Instructions for the task: Using the records that follow, tally the lines containing the word "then" and state only the count.
Input for this task section start
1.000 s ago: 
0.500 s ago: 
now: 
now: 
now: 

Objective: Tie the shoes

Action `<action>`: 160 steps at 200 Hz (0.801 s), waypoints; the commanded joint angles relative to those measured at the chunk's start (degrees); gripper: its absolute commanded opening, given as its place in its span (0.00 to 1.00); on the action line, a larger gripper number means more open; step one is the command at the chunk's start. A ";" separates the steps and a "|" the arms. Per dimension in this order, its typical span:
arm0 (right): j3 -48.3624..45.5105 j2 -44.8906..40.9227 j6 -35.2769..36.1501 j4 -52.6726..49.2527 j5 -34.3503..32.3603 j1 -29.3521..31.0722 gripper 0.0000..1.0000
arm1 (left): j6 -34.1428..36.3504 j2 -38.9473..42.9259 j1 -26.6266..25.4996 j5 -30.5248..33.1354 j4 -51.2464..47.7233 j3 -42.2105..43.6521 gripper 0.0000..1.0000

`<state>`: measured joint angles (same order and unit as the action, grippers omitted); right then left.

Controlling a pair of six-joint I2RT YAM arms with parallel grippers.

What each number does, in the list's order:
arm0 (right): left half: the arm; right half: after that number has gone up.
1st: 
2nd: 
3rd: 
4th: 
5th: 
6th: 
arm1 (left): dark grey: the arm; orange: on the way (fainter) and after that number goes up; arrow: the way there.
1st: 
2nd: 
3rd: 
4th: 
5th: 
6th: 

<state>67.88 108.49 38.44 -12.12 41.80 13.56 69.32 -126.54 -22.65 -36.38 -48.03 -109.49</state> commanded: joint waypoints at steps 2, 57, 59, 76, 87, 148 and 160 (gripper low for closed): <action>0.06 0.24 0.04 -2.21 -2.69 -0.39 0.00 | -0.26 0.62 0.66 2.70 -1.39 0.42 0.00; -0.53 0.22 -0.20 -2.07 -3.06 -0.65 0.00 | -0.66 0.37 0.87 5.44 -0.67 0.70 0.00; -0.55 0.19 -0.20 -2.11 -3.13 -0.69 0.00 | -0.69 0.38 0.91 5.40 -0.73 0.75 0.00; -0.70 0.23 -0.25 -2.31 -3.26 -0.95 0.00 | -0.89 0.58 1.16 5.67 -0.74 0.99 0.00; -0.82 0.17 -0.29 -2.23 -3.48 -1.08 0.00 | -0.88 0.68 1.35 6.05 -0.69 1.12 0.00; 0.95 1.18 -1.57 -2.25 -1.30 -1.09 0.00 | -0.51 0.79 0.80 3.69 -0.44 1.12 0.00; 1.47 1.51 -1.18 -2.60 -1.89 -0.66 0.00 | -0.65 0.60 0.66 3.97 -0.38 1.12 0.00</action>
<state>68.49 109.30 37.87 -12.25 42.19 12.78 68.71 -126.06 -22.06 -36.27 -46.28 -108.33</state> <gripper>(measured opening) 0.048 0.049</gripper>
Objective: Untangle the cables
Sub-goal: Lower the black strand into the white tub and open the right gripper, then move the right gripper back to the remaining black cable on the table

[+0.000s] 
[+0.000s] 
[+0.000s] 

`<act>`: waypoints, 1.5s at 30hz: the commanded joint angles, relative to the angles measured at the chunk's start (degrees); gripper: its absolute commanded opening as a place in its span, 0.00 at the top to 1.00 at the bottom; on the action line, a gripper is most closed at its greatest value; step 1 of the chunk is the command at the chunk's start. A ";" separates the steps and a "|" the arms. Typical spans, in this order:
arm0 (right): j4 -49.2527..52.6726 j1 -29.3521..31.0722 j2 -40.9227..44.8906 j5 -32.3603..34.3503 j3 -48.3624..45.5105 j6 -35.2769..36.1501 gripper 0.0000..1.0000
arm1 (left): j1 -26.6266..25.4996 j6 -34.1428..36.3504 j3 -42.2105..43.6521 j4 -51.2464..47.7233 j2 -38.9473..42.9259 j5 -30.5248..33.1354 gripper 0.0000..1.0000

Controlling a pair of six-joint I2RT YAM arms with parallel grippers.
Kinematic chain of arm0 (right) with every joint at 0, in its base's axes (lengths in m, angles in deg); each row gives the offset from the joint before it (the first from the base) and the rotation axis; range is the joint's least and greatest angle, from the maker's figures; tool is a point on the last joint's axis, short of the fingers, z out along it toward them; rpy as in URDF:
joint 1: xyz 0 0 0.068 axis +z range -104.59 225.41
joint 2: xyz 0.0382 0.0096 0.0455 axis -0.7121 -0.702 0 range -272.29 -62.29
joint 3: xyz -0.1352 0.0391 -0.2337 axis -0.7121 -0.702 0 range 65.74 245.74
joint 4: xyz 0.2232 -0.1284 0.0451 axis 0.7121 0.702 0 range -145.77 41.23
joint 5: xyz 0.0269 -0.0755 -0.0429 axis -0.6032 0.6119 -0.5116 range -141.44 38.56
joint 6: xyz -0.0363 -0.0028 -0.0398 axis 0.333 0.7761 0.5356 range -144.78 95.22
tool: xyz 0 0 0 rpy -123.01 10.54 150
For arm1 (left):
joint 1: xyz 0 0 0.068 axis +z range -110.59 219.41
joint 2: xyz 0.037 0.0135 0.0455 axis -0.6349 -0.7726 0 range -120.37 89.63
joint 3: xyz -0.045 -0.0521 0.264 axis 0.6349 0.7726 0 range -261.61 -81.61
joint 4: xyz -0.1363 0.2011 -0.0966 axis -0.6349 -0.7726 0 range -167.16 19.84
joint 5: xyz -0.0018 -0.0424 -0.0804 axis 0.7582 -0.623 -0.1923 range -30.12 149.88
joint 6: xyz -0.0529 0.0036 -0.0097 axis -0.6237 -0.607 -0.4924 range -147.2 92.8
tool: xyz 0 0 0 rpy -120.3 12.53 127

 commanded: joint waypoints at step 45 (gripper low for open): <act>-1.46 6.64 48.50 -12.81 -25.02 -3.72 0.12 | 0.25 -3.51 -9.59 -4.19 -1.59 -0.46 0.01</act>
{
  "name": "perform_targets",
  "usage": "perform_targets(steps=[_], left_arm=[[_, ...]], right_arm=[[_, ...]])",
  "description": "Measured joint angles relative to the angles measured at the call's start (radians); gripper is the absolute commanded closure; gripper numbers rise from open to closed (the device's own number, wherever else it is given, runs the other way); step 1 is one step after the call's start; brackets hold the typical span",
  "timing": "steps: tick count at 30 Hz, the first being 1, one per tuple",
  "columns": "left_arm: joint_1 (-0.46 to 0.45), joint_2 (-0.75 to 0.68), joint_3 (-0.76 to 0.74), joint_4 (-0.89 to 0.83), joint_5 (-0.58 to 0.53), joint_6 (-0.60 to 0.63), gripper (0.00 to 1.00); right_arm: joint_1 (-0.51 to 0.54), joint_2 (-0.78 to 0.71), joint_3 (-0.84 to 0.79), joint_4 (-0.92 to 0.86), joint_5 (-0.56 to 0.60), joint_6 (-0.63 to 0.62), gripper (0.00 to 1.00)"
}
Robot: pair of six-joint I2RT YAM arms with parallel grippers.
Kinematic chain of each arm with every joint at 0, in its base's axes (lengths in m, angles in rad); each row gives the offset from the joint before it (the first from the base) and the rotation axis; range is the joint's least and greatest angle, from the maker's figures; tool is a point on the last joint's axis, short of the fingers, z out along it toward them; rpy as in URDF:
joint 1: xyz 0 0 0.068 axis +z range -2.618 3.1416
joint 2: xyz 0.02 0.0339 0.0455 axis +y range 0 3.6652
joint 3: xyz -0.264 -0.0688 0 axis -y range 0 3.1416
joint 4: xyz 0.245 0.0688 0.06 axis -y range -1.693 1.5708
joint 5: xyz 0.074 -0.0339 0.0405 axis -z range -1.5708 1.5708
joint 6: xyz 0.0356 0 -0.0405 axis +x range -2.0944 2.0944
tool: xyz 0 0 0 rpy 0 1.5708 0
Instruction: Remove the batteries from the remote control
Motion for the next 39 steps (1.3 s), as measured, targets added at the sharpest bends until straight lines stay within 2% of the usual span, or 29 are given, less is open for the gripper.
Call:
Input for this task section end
Solution to the problem: 2